Старшая шепчет на ухо. Права.
– Сестра, расскажи ты.
Эйра тянет руки к огню. Не так уж ей и холодно. Но повод время на размышления получить. Хоть капельку.
– Мы много говорили про Северн, – начала издали, а сама думает, решает задачку. Хороший дипломат получится. – Река – проблема для армии. Большая река – проблема большая. На целый мост мы надеяться не смели. Все, что придумали, – это снова сделать наплавной. Как через Нит.
Вопросительный взгляд. Кивок в ответ. Пока все верно.
– Немайн говорила: получим барки из Роксетера, поставим на половину лучников и так прикроем строительство переправы. Так бы и сделали: надежно, но долго. А тут вы со своим «языком»…
Барды переглянулись. Пущенное Неметоной прозвание для захваченных пленников им понравилось. И понемногу приживается в войске. На деле «языков» было трое. Один ничего не сказал, другой пытался лгать. А толку, если было с кем сверить показания? Ну, разве прожил подольше, но неприятно.
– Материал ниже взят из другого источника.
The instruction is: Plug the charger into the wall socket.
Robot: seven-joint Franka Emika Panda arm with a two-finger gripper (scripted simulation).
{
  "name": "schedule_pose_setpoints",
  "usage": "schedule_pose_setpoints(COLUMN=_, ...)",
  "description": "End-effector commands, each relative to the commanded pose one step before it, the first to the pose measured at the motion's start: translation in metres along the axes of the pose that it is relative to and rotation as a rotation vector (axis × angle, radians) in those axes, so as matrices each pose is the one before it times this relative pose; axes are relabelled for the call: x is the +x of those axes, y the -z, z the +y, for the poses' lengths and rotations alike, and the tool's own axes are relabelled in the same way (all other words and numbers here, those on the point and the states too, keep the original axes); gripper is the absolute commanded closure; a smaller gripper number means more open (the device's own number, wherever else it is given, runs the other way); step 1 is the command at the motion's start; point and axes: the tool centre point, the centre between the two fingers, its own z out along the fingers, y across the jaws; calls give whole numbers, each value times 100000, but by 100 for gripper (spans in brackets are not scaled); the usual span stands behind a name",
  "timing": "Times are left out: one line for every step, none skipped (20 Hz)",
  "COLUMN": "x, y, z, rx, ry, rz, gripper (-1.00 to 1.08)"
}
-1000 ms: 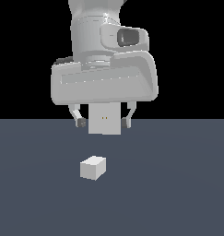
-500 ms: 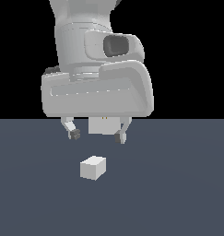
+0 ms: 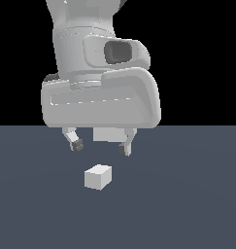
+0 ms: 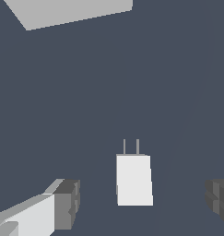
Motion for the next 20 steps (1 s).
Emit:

– Так мы узнали о засаде. Наследник Хвикке – до гемота, ихнего народного собрания, он все еще не король – решил поймать наших союзников из Кередигиона. Отобрал из ополчения вояк похрабрее, присмотрел лощинку, куда те собрались наведаться за добычей. По бокам – лес, поперек дороги завалы приготовлены, деревья подсеченные… Все и случилось, как задумывал, только позади кередигионцев принц Рис шел. Со всей нашей конницей. Саксы окружили союзников, а за спиной следить забыли. Рис навалился на саксов сзади – сразу стали не вепри, а поросята: бегут и верещат. Молодой Хвикке на коня залезть успел, а удрать не сподобился. Вот и получилось – не стало у саксов ни короля, ни наследника. А от полутора тысяч самых сорвиголов несколько беглецов на тот берег прибежали. Что понарассказывали – не знаю, только Глостер затворил ворота, ополчение отступило дальше, на восток, да еще и на части развалилось: всяк норовит свой хутор прикрыть. А про мост забыли. Вот и выходит: не узнай мы о засаде, не видать нам моста, как своих ушей!